TRIBUNA
Principio de Peter
N o es mi costumbre escribir sobre política (doctores tiene la Santa Madre Televisión, que lo hacen con rigor y sabrán responder a sus dudas). Así que, siguiendo la práctica, el argumentario de hoy tratará de otras cuestiones menos calientes. Cierto es también, que sobre todo desde el histórico 20 de diciembre del pasado año, según mi entender, es difícil hablar de algo tan serio como la gobernación de un país, cuando no se practica el viejo y necesario Arte de la Política con mayúsculas; una disciplina tan antigua como el hombre con capacidad de discernimiento, con juicio.
La situación, al menos cuando escribo estas líneas, tiene más de esperpento que de exigible seriedad, ajena a personalismos mostrencos. Ni siquiera buena voluntad. De nuevo hay que recordar al conocido «baile de la silla»: el que no coja el asiento oportuno y asiente las posaderas con fuerza, se queda sin bailar. La situación no es equiparable con los 541 días sin gobierno que tuvo Bélgica, pues es un Estado Federal con tres regiones dotadas de muy importantes transferencias gubernamentales. Al Gobierno corresponde gestionar unos pocos apartados notables, pero no vitales para la continuidad del día a día de los ciudadanos, quienes pueden comer gofres con nata o chocolate. Exquisitos.
Hace unos días, hablando con uno de mis jubilados preferidos, comentábamos la situación del país y, sobre todo él, con acento y alguna palabra asturiana y popular, me explicaba el porqué del galimatías montado en torno al intento de formación de gobierno. Yo le había dicho que no acababa de entender las dificultades existentes. Él, con tono de mansedumbre didáctica, trató de explicármelo.
«Mira fiu, ye muy fácil. Ponte, por ejemplo en un aprendiz de panaderu, un guaje que entró en un obrador para limpiar con escobón los restos de la maquila. El chavalín era listín y fijábase mucho en cómo facia la masa el patrón. Meses más tarde, el panaderu va y le dice que vaya amasando él. Total fiu, después de un año y medio ya estaba el guaje encargado de meter la masa en el forno, muy atento a la temperatura y al tiempo de cocedura. Y ahí jodiose su carrera. Se confundía todo el rapaz; no entendía bien el aparatu redondo que contaba los grados de la foguera; pasábase de tiempo y abrasábase el pan. Lo intentó cuatro días y to las veces aquello parecían tizones. A ver si entiéndesme. Amasaba bien, pero aquello del forno non cababa d’entendelu y no le prestaba. No estaba preparau pa lo más importante. ¿M’entiendes, oh? Pues eso es lo que pasa con los politiquines: ascienden, ascienden, hasta un cargo pal que no valen. ¿Ta claro? Tómate otro culín home, ¡Cagüen mi alma! ».
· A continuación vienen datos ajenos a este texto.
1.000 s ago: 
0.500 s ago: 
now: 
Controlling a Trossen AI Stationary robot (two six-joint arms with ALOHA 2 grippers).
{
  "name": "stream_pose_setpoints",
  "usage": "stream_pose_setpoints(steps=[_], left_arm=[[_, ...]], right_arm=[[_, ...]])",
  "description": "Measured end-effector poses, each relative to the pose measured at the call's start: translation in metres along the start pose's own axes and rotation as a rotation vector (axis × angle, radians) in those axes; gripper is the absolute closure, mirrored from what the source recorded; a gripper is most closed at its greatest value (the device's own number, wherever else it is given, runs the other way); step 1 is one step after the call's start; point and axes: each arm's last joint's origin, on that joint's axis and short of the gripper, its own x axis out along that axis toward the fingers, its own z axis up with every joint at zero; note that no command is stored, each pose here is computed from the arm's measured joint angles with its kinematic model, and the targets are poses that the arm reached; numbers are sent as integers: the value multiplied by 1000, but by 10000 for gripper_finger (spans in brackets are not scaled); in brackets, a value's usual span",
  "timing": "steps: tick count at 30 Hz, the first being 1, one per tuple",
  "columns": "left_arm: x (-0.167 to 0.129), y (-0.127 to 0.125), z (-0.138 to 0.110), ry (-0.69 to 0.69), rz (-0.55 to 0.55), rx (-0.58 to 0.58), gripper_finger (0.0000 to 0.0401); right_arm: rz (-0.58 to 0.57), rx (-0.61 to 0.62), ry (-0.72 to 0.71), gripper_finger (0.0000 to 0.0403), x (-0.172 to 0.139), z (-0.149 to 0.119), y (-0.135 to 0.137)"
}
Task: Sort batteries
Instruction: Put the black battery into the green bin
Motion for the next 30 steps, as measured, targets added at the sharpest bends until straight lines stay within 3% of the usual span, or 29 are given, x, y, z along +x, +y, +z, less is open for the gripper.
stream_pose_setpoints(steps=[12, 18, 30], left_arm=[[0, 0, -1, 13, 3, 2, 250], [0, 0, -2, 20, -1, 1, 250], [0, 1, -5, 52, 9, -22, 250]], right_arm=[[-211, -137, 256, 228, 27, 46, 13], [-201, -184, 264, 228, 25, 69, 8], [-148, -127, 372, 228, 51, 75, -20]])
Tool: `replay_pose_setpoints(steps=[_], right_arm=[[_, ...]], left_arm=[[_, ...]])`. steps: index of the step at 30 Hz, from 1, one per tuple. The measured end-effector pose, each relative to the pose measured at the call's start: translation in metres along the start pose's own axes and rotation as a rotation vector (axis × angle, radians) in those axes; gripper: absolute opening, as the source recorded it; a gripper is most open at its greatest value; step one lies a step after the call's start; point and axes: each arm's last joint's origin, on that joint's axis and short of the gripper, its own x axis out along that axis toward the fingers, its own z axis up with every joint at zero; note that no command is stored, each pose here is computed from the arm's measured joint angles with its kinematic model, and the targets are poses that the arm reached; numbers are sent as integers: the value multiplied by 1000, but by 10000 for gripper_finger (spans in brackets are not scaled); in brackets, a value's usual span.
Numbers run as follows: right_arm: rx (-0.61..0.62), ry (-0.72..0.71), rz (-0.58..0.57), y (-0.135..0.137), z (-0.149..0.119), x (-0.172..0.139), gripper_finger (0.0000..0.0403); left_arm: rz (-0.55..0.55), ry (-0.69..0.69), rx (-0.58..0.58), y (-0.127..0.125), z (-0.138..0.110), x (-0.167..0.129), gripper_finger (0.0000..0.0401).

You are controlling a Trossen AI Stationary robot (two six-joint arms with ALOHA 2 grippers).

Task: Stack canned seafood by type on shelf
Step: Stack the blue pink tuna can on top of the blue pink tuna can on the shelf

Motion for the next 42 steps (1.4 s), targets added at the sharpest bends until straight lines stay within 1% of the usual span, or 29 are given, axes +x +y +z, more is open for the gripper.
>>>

Sorprendido por la acertada respuesta, le dije: «¡Oye!, tú has leído a Raymon Hull». Me contestó: «Si no le han cambiado el nombre, lo que leo son les esqueles de La Nueva España. Y, ¿qué escribe el Manín ese?» Bueno, —le respondí— publicó un libro muy famoso que se titulaba El Principio de Peter .
Mirándome con reticencia me espetó: «¿Pero, de qué tratábase?»
En resumidas cuentas, que todo el mundo llega a su nivel de incompetencia. Poco más o menos lo que tú me has contado del aprendiz de panadero —le aclaré.
«¿Y pa eso enredarse tanto el Manín? Lo saben hasta los nenus. Tengo un sobrín que lu facería más claro n’un momentín ¡oh! Eso del Manín paiceme pijaes conocíes. Voy pedir otros culines. Préstanme».